Tirer les marrons du feu


L'expression a été rendue célèbre par la fable de La Fontaine en 1671, à la cinquième place du Livre IX.

Le singe et le chat

Bertrand avec Raton, l'un singe et l'autre chat,
Commensaux d'un logis, avaient un commun maître.
D'animaux malfaisants c'était un très bon plat :
Ils n'y craignaient tous deux aucun, quel qu'il pût être.
Trouvait-on quelque chose au logis de gâté,
L'on ne s'en prenait point aux gens du voisinage :
Bertrand dérobait tout ; Raton, de son côté,
Était moins attentif aux souris qu'au fromage.
Un jour, au coin du feu, nos deux maîtres fripons
Regardaient rôtir des marrons.
Les escroquer était une très bonne affaire ;
Nos galands y voyaient double profit à faire :
Leur bien premièrement, et puis le mal d'autrui.
Bertrand dit à Raton : « Frère, il faut aujourd'hui
Que tu fasses un coup de maître,
Tire-moi ces marrons. Si Dieu m'avait fait naître
Propre à tirer marrons du feu,
Certes, marrons verraient beau jeu. »
Aussitôt fait que dit : Raton, avec sa patte,
D'une manière délicate,
Écarte un peu la cendre, et retire les doigts ;
Puis les reporte à plusieurs fois ;
Tire un marron, puis deux, et puis trois en escroque :
Et cependant Bertrand les croque.
Une servante vient : adieu mes gens. Raton
N'était pas content, ce dit-on.
Aussi ne le sont pas la plupart de ces princes
Qui, flattés d'un pareil emploi,
Vont s'échauder en des provinces
Pour le profit de quelque roi.

La source peut être les Jours caniculaires (1588) de Simon Maioli, les Contes et Discours d'Eutrapel par 
Noël du Fail (1610) ou Apologi Phædrii de Régnier (1643). Dans les trois cas, le singe se sert de la patte
du chat afin de prendre les marrons dans le feu. Toutefois, il agit alors par force et non par persuasion
comme chez La Fontaine.

Molière a utilisé l'expression plus tôt dans l'Étourdi (1653), acte III, scène 5. Elle a alors le sens d'agir
de manière masquée, par l'intermédiaire de quelqu'un d'autre qui passera pour le seul responsable. Cest le
sens dans les Curiosités françaises d'Oudin (1640) : « Tirer les marrons du feu avec la patte du chat,
“se tirer d'un danger ou d'un dommage par le moyen d'une autre personne.” »

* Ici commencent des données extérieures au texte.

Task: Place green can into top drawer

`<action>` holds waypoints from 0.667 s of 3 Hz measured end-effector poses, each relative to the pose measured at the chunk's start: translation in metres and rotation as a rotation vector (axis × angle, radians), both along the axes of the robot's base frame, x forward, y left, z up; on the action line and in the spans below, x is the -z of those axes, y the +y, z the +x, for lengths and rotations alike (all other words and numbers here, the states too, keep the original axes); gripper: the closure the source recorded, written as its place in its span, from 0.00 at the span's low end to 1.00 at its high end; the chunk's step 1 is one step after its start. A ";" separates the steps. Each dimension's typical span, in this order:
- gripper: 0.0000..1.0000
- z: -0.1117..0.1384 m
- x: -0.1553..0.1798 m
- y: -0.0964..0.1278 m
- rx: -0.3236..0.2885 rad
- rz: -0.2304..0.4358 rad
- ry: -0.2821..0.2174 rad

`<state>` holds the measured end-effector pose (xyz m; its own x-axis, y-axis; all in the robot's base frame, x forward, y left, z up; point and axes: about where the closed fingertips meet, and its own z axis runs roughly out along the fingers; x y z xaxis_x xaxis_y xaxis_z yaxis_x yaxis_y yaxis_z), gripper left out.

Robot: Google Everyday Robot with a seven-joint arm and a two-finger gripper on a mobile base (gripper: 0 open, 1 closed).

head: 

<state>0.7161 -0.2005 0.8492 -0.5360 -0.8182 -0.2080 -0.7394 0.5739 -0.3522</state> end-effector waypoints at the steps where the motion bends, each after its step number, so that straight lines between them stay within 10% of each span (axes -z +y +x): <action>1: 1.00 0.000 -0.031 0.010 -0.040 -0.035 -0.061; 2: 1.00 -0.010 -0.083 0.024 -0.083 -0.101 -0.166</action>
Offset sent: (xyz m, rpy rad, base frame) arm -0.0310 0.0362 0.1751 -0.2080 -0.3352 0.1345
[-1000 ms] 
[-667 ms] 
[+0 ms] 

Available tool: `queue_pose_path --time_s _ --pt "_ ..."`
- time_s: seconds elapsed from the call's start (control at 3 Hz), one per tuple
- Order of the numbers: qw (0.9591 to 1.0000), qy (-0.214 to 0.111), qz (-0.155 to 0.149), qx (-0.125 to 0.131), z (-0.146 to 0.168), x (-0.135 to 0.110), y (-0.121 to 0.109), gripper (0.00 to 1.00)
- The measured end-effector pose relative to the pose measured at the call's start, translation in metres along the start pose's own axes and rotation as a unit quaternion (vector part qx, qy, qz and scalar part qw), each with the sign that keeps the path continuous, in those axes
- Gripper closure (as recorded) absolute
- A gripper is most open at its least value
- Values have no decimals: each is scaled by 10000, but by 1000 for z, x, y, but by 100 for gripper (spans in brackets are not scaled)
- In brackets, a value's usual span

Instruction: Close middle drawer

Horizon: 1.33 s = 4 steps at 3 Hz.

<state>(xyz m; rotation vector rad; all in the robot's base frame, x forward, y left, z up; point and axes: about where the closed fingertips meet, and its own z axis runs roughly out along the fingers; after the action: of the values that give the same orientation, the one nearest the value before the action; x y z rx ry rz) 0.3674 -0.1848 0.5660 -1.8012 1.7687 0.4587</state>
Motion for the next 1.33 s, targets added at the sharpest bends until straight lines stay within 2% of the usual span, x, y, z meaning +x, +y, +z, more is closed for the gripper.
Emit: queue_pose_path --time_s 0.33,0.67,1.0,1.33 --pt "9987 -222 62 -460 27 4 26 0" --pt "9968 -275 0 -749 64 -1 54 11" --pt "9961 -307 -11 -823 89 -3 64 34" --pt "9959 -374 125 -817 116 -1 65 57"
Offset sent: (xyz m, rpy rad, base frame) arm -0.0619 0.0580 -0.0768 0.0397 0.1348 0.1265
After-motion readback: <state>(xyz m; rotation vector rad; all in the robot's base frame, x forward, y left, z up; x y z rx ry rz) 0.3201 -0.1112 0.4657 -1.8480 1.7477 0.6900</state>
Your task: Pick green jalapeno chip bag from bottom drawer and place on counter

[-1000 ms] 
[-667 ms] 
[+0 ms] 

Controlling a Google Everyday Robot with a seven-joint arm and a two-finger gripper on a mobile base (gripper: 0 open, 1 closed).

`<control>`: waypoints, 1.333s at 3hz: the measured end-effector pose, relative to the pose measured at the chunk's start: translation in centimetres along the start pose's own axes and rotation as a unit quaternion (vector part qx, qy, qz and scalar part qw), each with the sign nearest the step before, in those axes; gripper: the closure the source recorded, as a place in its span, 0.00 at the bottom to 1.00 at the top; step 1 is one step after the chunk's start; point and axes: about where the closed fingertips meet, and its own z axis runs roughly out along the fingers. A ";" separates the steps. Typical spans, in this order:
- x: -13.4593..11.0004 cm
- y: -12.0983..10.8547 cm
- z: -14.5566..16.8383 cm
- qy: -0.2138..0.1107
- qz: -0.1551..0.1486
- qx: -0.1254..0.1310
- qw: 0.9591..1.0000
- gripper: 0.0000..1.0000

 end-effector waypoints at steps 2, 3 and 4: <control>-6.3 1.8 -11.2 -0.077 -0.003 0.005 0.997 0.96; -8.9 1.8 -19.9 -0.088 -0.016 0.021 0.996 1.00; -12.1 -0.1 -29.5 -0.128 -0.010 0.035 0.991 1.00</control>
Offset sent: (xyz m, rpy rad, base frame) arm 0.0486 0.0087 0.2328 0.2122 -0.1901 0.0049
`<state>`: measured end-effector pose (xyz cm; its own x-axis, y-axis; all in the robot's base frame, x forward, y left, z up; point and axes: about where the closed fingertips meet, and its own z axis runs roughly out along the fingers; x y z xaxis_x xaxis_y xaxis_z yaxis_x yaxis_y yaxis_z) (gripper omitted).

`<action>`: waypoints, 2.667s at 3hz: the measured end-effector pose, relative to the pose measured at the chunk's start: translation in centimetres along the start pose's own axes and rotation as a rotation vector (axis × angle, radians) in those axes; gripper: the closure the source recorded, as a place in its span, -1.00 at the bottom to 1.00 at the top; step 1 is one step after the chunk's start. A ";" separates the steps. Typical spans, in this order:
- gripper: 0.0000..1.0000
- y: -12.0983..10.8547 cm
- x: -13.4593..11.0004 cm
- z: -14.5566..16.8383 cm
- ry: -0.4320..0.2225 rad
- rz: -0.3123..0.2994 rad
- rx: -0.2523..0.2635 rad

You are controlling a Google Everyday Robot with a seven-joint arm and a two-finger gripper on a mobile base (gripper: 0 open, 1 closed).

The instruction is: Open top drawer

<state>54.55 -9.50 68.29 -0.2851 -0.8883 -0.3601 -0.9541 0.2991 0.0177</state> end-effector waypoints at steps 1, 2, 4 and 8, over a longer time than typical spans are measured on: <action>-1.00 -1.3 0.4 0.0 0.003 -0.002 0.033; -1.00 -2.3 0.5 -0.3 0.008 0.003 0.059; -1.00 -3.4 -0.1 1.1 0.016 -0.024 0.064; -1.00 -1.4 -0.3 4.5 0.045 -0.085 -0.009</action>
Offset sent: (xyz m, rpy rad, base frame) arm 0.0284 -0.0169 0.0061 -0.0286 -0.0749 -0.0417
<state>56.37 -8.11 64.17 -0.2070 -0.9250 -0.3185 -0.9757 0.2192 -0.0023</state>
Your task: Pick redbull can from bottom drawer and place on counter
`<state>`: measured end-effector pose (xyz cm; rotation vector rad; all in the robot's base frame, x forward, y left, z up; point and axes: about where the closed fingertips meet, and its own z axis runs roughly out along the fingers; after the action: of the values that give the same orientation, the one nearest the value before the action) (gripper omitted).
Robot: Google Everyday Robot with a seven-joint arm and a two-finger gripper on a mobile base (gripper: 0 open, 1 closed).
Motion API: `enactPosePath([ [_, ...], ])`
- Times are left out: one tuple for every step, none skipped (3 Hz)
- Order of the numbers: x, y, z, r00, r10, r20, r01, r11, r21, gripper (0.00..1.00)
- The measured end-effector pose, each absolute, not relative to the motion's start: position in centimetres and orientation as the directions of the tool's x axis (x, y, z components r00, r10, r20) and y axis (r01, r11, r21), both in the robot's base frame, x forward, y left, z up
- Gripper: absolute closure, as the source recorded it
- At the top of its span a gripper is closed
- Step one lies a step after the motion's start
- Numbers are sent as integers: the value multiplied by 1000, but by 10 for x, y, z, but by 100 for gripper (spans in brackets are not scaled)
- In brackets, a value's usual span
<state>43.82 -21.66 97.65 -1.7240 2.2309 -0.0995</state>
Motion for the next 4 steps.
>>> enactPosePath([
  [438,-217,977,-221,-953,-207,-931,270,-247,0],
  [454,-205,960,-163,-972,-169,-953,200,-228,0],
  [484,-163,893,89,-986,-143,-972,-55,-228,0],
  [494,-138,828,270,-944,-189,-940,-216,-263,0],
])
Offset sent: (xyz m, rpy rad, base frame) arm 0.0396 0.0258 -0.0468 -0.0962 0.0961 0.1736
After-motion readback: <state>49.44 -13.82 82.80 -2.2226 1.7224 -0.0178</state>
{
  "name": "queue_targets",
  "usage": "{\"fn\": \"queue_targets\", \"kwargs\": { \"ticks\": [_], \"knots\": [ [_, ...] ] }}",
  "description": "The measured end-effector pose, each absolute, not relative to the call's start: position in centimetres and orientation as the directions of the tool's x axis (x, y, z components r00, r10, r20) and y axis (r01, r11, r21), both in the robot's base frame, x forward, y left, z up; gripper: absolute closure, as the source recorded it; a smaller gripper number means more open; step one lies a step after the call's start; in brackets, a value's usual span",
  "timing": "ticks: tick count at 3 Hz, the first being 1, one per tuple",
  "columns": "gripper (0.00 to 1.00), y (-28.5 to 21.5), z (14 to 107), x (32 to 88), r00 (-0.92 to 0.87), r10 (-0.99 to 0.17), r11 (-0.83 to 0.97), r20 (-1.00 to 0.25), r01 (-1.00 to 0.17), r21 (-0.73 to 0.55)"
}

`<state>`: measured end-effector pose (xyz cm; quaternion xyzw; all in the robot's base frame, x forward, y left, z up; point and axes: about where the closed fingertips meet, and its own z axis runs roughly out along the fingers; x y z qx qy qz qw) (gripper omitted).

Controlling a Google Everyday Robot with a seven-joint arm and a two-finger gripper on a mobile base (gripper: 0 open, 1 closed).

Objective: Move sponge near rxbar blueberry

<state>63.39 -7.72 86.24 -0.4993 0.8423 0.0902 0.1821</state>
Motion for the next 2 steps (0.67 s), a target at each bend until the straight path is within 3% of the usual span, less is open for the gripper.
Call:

Il faut, il faut tirer à nous ce que d'heureux
Pourrait avoir en soi ce projet amoureux,
Et par une surprise adroite, et non commune,
Sans courir le danger en tenter la fortune :
Si je vais me masquer pour devancer ses pas,
Léandre assurément ne nous bravera pas ;
Et là premier que lui, si nous faisons la prise,
Il aura fait pour nous les frais de l'entreprise ;
Puisque par son dessein déjà presque éventé,
Le soupçon tombera toujours de son côté,
Et que nous à couvert de toutes ses poursuites,
De ce coup hasardeux ne craindrons point les suites ;
C'est ne se point commettre à faire de l'éclat,
Et tirer les marrons de la patte du chat.


Le raccourcissement de tirer les marrons du feu avec la patte du chat en tirer les marrons du feu, puis tirer les marrons a conduit à une confusion : le chat était l'agent et non le bénéficiaire, dans l'expression
moderne l'agent et le bénéficiaire sont confondus.